AMPLIPORE | Understanding negative gas adsorption in highly porous networks for the design of pressure amplifying materials

Summary
Negative gas adsorption (NGA) is a new, counterintuitive and paradoxical phenomenon, for the first time
reported by my group in 2016: Normal solid materials with significant outer or inner surface area always
take up gas when the pressure in the surrounding reservoir is increased (adsorption). NGA networks instead
react at a certain point in the opposite direction: They release gas upon external pressure increase, leading to
an overall pressure amplification in a closed system. Comparable phenomena have never been reported
before.
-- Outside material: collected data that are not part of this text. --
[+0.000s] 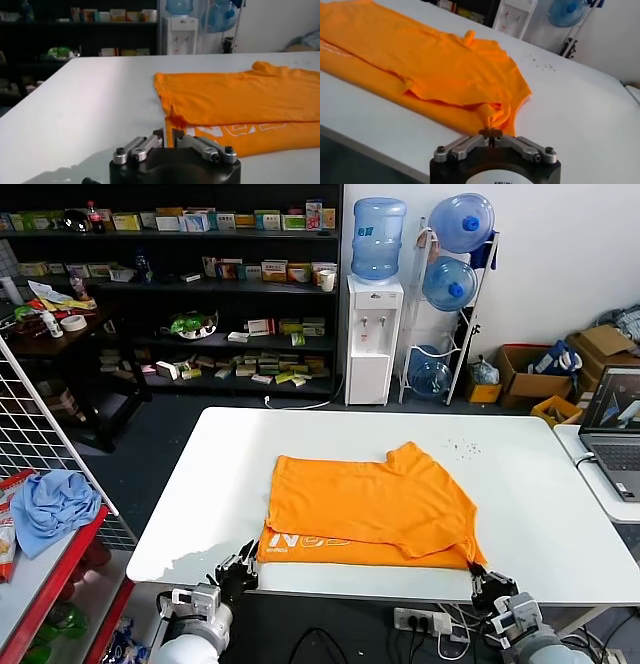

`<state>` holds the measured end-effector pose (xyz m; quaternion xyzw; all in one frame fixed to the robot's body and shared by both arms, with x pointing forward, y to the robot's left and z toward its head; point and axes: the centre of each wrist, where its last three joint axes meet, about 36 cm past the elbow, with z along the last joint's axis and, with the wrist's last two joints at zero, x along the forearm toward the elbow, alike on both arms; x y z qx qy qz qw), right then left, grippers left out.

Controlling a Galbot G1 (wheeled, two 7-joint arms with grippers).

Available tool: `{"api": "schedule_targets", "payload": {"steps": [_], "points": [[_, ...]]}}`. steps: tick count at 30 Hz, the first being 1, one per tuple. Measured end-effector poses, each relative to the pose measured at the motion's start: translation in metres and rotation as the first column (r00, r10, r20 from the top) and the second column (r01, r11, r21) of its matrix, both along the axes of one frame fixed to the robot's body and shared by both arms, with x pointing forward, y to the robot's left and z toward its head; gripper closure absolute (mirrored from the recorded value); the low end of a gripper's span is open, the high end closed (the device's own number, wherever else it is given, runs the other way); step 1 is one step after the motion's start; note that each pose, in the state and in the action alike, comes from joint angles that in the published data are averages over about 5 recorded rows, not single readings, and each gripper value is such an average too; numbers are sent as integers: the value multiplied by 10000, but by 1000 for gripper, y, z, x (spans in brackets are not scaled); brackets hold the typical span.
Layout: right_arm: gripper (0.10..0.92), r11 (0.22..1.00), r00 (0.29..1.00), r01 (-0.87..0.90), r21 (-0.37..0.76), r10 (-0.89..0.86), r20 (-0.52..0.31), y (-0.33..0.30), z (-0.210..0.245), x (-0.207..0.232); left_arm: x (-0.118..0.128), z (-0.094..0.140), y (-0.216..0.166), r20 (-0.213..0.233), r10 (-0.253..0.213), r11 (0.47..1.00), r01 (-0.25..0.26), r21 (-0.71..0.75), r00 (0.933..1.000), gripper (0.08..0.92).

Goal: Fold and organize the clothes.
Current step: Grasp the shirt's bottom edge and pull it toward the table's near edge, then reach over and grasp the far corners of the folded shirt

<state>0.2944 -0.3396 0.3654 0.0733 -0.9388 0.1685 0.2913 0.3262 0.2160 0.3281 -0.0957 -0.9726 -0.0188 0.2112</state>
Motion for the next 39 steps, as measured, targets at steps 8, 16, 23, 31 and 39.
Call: {"api": "schedule_targets", "payload": {"steps": [8, 16, 23, 31, 39], "points": [[538, 9999, 10000, -60, 142, 60, -6, 7, 21, -13, -16, 14, -1, -21, -233, 9997, 233, 24, 9997, 496], [313, 9977, 9950, -101, 667, 34, 998, 0, 36, 20, 8, 29, -3, 939, -580, 9983, 588, -60, 9939, 263], [202, 9914, 9913, 89, 1307, -259, 1290, -13, 50, 74, 55, 41, -4, 1697, -756, 9969, 780, -73, 9826, 178], [200, 9808, 9916, 317, 1925, -551, 1174, -30, 60, 143, 121, 47, -10, 1881, -734, 9968, 781, -177, 9794, 177], [200, 9706, 9919, 469, 2362, -732, 1039, -41, 52, 208, 186, 39, -30, 1574, -855, 9961, 879, -80, 9838, 177]]}}
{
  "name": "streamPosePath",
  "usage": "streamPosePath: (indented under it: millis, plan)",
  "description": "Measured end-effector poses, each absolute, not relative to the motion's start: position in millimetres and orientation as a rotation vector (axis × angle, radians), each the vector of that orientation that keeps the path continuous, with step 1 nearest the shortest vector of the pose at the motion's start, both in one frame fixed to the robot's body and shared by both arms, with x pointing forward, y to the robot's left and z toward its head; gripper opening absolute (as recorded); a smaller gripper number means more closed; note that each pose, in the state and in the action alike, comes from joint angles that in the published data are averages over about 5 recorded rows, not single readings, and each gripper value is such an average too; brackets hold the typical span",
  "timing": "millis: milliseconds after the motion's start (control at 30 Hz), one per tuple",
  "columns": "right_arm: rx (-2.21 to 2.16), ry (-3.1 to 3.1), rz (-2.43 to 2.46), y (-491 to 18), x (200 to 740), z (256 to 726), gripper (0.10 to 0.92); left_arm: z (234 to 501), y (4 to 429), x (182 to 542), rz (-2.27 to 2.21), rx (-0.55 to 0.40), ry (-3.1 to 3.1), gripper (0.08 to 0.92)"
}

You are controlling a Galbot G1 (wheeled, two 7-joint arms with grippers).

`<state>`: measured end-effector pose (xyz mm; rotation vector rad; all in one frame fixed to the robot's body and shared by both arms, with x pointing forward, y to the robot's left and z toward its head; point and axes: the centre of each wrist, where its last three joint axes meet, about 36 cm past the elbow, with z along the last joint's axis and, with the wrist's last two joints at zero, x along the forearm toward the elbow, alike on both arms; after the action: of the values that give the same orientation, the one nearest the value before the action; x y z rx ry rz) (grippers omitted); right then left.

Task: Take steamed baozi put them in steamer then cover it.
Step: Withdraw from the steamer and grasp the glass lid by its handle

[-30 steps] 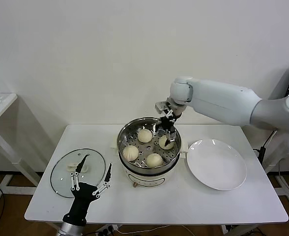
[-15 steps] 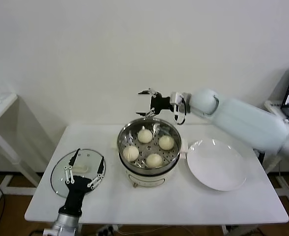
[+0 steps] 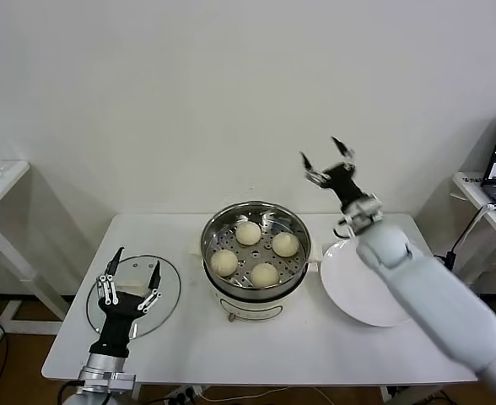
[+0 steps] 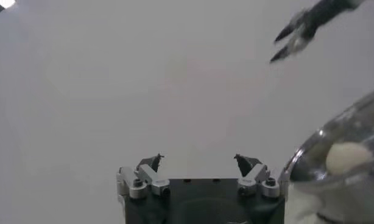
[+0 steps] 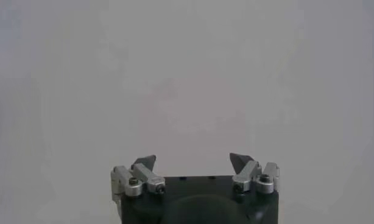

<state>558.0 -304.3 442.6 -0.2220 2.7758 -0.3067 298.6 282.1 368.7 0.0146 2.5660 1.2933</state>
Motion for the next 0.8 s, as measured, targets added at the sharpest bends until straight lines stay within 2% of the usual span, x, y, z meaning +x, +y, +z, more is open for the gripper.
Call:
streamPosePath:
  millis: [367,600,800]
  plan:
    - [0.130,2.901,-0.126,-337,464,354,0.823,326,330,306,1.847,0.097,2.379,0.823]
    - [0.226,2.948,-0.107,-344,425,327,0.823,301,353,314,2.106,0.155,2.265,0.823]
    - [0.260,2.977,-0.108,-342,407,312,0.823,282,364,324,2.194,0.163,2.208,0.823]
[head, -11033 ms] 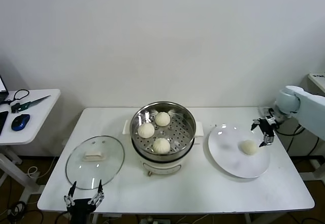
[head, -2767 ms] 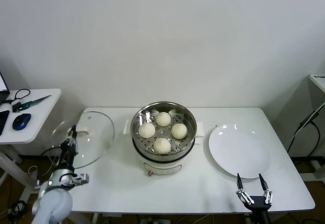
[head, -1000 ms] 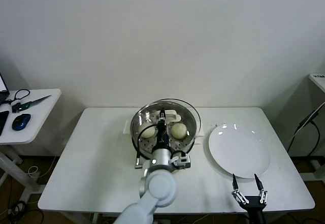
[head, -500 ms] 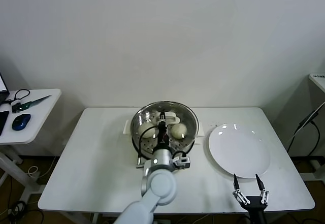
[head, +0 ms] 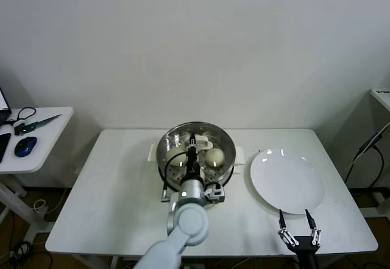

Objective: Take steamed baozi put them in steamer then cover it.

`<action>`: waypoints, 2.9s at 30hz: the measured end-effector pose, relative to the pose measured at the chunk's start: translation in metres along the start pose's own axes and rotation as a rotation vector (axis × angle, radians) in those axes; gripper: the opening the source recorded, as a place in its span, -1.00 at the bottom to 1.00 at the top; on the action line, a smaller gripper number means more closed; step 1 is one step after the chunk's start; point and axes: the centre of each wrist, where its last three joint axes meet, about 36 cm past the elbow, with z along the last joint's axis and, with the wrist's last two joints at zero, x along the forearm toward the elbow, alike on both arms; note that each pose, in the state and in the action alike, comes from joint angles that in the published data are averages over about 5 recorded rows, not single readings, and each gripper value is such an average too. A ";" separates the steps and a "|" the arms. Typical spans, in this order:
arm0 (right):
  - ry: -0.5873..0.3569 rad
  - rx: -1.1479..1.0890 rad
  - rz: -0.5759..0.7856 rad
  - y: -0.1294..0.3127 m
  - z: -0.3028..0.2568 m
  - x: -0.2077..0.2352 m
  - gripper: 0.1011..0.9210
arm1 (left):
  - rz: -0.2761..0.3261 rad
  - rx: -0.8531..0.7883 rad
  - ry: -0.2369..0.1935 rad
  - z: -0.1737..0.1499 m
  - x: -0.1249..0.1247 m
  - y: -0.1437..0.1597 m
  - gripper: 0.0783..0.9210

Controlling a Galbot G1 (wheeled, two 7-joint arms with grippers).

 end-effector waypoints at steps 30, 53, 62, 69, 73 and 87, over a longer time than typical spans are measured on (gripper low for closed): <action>0.036 -0.014 -0.006 0.002 -0.002 0.000 0.76 | 0.035 0.115 -0.076 0.024 0.015 0.029 0.20; 0.046 0.001 -0.037 0.014 -0.017 -0.009 0.76 | 0.182 0.733 0.103 0.149 0.051 0.056 0.77; 0.024 0.021 -0.055 0.014 -0.017 -0.015 0.76 | 0.156 1.162 0.132 0.245 0.071 0.018 0.77; 0.035 0.026 -0.052 0.016 -0.011 -0.018 0.76 | 0.104 1.359 0.143 0.270 0.092 -0.026 0.77; 0.041 0.025 -0.047 0.016 -0.009 -0.017 0.76 | 0.093 1.416 0.157 0.277 0.102 -0.049 0.77; 0.052 0.020 -0.039 0.020 -0.006 -0.014 0.76 | 0.061 1.503 0.188 0.289 0.122 -0.081 0.77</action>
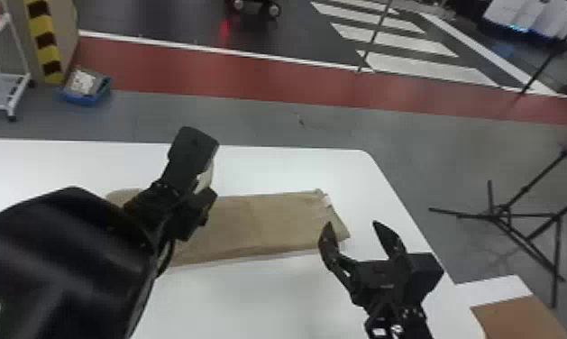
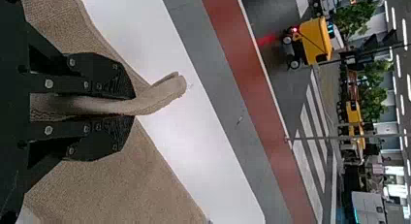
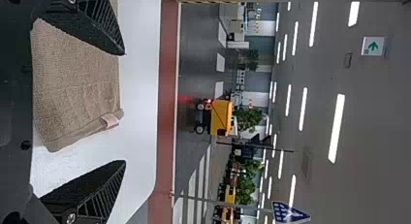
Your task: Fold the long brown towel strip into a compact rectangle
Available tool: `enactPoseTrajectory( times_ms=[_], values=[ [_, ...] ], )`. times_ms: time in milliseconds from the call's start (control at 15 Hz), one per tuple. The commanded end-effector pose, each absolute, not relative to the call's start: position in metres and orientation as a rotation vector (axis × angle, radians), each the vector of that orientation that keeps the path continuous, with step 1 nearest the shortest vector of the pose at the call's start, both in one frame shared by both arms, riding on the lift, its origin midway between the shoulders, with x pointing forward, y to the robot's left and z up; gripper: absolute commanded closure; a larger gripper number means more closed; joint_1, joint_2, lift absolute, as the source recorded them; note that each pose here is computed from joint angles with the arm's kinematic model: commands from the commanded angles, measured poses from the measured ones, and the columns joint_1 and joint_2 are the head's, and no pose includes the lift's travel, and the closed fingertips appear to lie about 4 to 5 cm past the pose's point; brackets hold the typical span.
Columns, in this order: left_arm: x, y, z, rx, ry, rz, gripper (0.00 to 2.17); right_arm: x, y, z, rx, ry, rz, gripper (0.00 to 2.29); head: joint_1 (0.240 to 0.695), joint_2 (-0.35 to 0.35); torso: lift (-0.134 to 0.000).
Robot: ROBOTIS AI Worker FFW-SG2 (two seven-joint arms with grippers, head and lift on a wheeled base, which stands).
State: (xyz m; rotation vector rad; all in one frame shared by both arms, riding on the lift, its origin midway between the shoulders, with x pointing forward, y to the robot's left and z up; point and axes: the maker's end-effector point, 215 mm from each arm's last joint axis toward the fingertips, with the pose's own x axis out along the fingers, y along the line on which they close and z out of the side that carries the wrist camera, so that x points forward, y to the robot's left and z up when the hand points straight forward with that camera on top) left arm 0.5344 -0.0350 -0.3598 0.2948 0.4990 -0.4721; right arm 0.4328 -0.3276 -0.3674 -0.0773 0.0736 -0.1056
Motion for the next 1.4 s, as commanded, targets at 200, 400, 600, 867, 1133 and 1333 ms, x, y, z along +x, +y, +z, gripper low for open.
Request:
enactPoseTrajectory(
  times_ms=[200, 400, 600, 867, 1133, 1333],
  values=[
    [0.525, -0.053, -0.356, 0.298, 0.473, -0.500, 0.04, 0.434, -0.320, -0.369, -0.073, 0.073, -0.092, 0.08, 0.695, -0.350, -0.116],
    [0.521, -0.036, -0.353, 0.247, 0.471, -0.475, 0.04, 0.441, -0.309, -0.370, -0.064, 0.080, -0.070, 0.08, 0.695, -0.350, -0.116],
    [0.527, 0.018, -0.335, 0.126, 0.410, -0.381, 0.04, 0.467, -0.272, -0.385, -0.052, 0.129, 0.003, 0.08, 0.695, -0.350, -0.116],
    [0.522, 0.141, -0.321, -0.022, 0.301, -0.170, 0.04, 0.516, -0.186, -0.409, -0.070, 0.202, 0.159, 0.08, 0.695, -0.189, -0.116],
    [0.496, 0.255, -0.309, -0.092, 0.161, 0.041, 0.04, 0.543, -0.117, -0.424, -0.115, 0.267, 0.275, 0.08, 0.695, 0.008, -0.116],
    [0.470, 0.308, -0.297, -0.111, 0.015, 0.164, 0.04, 0.554, -0.108, -0.430, -0.126, 0.304, 0.285, 0.08, 0.695, 0.156, -0.116]
  ],
)
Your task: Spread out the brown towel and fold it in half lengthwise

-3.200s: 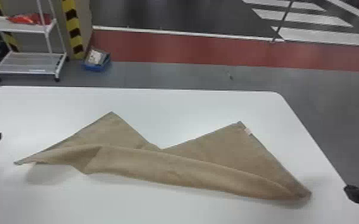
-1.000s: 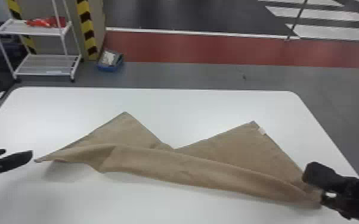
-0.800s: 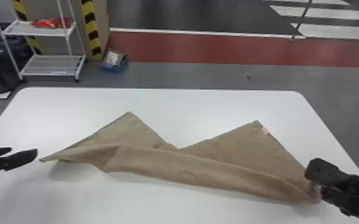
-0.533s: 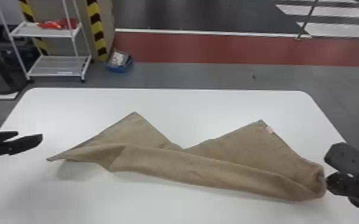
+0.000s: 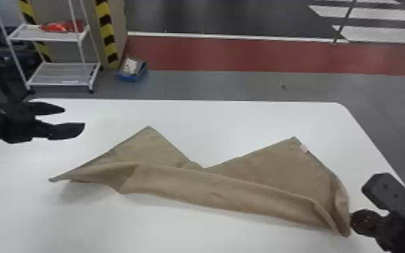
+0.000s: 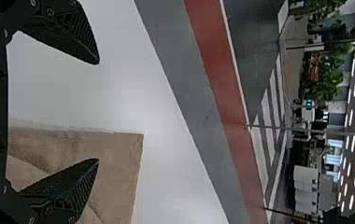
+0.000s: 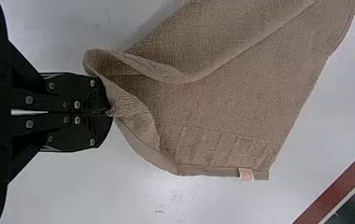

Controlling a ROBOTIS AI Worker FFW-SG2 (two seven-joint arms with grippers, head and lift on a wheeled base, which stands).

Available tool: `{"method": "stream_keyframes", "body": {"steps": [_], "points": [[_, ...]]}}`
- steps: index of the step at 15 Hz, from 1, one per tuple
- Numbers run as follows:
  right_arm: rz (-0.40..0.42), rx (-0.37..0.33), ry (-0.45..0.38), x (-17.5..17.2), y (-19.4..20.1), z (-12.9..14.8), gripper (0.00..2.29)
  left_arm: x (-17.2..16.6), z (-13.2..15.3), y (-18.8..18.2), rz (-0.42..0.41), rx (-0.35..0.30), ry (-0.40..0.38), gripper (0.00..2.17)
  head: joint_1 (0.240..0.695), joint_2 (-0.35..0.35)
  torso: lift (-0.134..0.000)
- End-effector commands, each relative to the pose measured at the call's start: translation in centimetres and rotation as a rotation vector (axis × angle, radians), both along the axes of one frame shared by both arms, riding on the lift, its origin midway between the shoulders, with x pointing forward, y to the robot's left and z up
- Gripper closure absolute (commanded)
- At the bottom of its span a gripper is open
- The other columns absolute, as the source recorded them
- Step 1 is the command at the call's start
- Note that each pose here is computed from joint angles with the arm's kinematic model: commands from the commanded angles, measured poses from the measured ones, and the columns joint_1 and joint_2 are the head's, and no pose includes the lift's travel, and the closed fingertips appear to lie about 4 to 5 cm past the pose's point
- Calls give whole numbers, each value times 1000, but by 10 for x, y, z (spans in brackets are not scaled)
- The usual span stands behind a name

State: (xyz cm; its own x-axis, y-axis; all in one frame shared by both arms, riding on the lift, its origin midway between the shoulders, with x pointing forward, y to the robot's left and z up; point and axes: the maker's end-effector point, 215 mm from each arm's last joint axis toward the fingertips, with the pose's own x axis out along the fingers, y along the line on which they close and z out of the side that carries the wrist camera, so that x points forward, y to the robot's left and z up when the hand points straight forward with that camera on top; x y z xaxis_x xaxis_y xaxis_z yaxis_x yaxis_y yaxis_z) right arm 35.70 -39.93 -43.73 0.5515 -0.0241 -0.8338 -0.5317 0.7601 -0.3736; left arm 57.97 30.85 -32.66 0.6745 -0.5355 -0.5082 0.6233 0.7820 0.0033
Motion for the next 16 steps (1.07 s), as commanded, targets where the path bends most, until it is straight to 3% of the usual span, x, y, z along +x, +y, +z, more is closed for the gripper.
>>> {"method": "stream_keyframes", "body": {"steps": [1, 4, 6, 12, 14, 16], "points": [[-21, 3, 1, -11, 4, -5, 1679, 35, -17, -29, -91, 84, 7, 218, 695, -106, -123], [-45, 11, 16, -23, 7, -13, 1679, 56, -36, -61, -175, 114, 21, 269, 695, -133, -123], [-60, 18, 18, -27, 9, -17, 1679, 62, -48, -91, -217, 110, 25, 599, 695, -158, -123], [-66, 15, 27, -31, 9, -20, 1679, 72, -81, -157, -240, 152, 58, 599, 695, -239, -123], [-65, 13, 25, -33, 8, -18, 1679, 80, -83, -166, -242, 163, 31, 599, 695, -255, -123], [-64, 12, 25, -36, 8, -16, 1679, 85, -90, -168, -249, 228, -9, 599, 695, -267, -123]]}}
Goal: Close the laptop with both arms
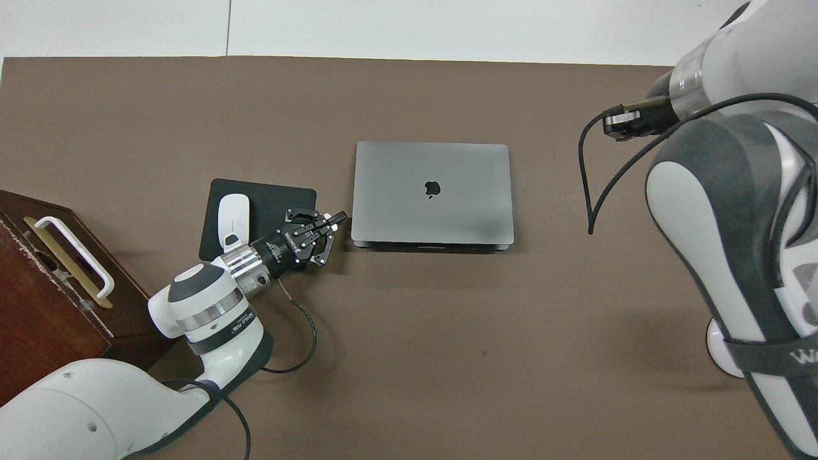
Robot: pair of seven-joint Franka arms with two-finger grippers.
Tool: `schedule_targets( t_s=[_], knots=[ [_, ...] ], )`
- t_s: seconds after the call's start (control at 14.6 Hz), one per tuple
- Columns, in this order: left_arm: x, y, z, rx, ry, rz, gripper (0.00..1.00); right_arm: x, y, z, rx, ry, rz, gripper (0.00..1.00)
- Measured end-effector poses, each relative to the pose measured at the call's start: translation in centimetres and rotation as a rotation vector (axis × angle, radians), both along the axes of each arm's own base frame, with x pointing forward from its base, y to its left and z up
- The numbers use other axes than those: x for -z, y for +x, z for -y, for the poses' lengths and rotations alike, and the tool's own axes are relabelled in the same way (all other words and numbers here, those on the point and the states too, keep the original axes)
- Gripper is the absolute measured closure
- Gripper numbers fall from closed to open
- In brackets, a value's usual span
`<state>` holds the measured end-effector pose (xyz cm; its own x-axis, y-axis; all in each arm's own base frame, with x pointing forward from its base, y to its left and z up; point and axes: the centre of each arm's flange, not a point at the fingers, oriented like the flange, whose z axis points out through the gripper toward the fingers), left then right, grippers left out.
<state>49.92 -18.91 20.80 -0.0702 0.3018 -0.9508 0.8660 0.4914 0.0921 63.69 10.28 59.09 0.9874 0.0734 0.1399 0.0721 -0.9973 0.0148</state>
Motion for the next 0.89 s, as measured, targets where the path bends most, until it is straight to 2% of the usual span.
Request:
schedule_targets(
  t_s=[0.55, 0.89],
  knots=[
    [-2.9, 0.8, 0.0, -0.021, -0.044, 0.000, 0.99, -4.1, -3.0, 4.6, 0.011, -0.016, -0.036, 0.99],
    [-6.6, 3.5, -0.5, -0.005, -0.031, 0.000, 0.99, -5.3, -4.0, 4.7, 0.006, -0.018, -0.038, 0.99]
  ],
)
What is so exciting about NGA? We have a unique material in hand, that counteracts to an external
force by force amplification.
So far NGA has solely been observed in one of our new coordination polymers, featuring a colossal selfcompression
associated with a mesopore-to-micropore transformation. Gas pressure amplifying materials
could lead to important innovations in gas releasing rescue systems, pneumatic control systems (production,
transportation), micropumps, microfluidic devices, pneumatic actuators, and artificial lungs. A fundamental
understanding of the physical mechanisms, structures, and thermodynamic boundary conditions is an
essential prerequisite for any industrial application of this counterintuitive phenomenon.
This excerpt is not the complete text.